## Work task
Take each line below that has "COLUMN" and copy it.

## Raw data
"""
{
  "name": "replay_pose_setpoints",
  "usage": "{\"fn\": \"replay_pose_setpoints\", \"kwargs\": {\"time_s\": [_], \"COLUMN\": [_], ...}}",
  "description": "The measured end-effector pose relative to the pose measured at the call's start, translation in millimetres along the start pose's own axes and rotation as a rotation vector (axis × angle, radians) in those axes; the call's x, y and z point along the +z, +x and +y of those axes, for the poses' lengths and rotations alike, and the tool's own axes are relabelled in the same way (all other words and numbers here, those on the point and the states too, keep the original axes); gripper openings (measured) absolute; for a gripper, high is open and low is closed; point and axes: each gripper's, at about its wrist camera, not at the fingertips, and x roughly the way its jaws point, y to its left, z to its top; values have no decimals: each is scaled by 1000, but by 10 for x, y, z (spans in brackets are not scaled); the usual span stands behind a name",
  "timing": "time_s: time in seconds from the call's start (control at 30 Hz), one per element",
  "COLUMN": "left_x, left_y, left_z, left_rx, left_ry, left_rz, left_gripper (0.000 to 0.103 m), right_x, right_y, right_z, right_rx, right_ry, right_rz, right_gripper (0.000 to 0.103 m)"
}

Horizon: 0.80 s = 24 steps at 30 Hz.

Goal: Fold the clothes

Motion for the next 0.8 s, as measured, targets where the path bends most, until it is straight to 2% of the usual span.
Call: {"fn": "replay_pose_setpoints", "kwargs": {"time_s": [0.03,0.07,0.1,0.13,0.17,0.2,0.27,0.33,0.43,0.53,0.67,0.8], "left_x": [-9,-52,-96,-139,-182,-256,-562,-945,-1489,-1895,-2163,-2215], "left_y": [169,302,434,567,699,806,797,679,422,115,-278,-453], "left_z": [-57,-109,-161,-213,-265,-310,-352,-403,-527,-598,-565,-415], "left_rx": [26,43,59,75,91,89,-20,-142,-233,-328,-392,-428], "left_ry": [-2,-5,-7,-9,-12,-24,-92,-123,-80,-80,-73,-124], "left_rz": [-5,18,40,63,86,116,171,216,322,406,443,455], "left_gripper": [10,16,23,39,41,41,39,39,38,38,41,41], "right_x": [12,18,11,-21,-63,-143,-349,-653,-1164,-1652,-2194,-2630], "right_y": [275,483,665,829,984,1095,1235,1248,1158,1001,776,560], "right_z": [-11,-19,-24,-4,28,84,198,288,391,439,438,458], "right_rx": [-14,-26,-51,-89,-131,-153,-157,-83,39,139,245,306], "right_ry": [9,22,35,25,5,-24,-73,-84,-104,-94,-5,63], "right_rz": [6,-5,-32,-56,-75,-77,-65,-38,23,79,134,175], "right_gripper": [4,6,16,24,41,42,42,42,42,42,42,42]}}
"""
## Response box
  "usage": "{\"fn\": \"replay_pose_setpoints\", \"kwargs\": {\"time_s\": [_], \"COLUMN\": [_], ...}}",
  "COLUMN": "left_x, left_y, left_z, left_rx, left_ry, left_rz, left_gripper (0.000 to 0.103 m), right_x, right_y, right_z, right_rx, right_ry, right_rz, right_gripper (0.000 to 0.103 m)"

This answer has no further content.